Within one week, the spill would threaten 66.5-85.2% of Yemen’s Red Sea fisheries, according to the report.

By the third week, 93-100% of the Yemeni Red Sea fisheries will be under threat. The report said the leak “would devastate an industry already struggling to survive”.

Yemen is also “particularly vulnerable” due to its reliance on the main ports close to the tanker, such as Hodeidah and Saleef, through which 68% of humanitarian aid enters the country. According to the report, more than half of the country’s population depends on humanitarian aid received through those ports.

She added that air pollution from the spill would also increase the risks of hospitalization. The average hospitalization risk for cardiovascular and respiratory disease would range from 6.7% for a slow winter dropout to 42.0% for a fast drop out in summer.

The researchers are calling on the international community to take urgent action to avoid a catastrophe that could affect environments, economies and public health systems across the region – and which could last for years or decades.

It added that the leak “particularly threatens” coral reefs in the Red Sea and could “disrupt global trade through the vital Bab al-Mandab Strait” through which 10% of global shipping trade passes.

Disaster looms

The FSO Safer has been classified as out of readiness since 2016 and has not been maintained since the beginning of the conflict in Yemen. In May 2020, sea water leaked into the engine room, and the ship’s fire-extinguishing system was now “not operational,” the report said.

The researchers added: “The spill and its potentially catastrophic effects remain entirely preventable by offloading the oil. Our findings underscore the need for urgent action to avert this looming disaster.”

Yemen has been locked in a civil war for years, pitting the Iran-backed Houthi rebels against a coalition backed by Saudi Arabia and the United Arab Emirates.

The rebels, who control the area where the ship is located, had previously prevented United Nations inspectors from assessing the ship, despite the international organization’s request for help. But the Houthis have repeatedly blamed the Saudi-led coalition fighting them for preventing UN inspectors from accessing the tanker.

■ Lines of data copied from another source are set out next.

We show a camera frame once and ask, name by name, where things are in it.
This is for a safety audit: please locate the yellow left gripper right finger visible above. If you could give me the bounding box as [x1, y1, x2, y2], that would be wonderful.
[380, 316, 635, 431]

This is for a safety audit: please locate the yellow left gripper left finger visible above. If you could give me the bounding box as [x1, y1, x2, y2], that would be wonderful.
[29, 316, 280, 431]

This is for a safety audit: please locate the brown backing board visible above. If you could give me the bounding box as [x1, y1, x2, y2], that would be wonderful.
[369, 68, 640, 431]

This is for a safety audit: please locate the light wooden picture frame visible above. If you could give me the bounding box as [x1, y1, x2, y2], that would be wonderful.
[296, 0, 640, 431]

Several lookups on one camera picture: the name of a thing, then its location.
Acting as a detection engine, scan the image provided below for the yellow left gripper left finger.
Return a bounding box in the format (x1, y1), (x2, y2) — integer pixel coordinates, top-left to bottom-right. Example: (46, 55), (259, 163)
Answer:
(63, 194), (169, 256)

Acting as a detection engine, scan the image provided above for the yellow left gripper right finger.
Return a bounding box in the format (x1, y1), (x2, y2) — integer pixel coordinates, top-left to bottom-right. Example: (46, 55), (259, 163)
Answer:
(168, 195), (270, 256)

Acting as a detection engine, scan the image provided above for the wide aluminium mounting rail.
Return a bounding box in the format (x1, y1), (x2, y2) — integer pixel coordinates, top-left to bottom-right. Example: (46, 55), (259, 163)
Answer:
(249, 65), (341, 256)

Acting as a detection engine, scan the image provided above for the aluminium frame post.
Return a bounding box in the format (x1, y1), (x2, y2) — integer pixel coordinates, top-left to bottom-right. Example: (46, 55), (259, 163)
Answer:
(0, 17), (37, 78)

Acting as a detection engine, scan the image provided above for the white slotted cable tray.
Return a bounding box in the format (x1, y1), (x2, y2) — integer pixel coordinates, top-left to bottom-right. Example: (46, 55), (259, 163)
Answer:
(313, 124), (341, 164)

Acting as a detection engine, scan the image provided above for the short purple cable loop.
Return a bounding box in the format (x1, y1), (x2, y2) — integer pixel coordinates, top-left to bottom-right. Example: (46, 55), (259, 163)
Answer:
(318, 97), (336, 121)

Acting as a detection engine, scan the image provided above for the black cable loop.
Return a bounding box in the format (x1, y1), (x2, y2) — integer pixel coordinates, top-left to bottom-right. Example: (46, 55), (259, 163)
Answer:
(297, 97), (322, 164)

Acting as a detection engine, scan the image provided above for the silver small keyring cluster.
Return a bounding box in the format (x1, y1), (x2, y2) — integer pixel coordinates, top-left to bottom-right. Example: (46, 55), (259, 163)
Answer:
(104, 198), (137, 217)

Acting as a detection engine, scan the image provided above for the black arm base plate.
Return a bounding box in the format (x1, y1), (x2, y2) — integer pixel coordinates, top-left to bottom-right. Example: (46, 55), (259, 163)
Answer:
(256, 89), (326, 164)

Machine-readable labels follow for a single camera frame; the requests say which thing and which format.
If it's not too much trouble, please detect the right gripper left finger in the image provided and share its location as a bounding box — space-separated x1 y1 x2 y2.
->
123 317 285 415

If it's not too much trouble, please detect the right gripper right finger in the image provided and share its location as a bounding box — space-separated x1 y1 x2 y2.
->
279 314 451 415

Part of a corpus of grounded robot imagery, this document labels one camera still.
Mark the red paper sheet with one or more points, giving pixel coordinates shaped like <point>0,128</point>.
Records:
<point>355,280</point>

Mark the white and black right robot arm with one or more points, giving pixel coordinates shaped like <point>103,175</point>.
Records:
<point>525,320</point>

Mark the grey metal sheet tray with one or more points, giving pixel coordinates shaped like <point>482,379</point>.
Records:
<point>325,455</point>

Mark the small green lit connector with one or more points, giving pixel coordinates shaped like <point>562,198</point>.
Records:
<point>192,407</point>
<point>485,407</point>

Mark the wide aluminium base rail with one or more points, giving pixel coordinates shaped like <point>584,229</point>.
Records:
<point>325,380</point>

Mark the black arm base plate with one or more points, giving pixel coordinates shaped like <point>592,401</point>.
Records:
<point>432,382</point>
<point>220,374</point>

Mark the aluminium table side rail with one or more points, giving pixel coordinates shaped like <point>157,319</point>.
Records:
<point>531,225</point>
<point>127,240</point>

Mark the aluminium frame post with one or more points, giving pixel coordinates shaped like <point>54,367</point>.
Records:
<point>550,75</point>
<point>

And in November 2020, an agreement was reached with the Houthis on the scope of work required to make the ship safe, according to Inger Andersen, executive director of the United Nations Environment Program (UNEP). But it warned in June that despite the agreement reached, the planned assessment mission had yet to be deployed “due to ‘political and logistical hurdles'”.

At the same time, Andersen said: “As a result, we still do not know the exact condition of the ship, nor the best solution for handling 1.1 million barrels of oil in an old tanker located in an environmentally sensitive area in the Red Sea.”

Andersen added that “the Red Sea is one of the most important repositories of biodiversity on the planet” as it hosts a number of species, such as marine mammals, sea turtles, sea birds and many more.

“Even if response activities start immediately after an oil spill occurs, it will take years for ecosystems and economies to recover,” he continued.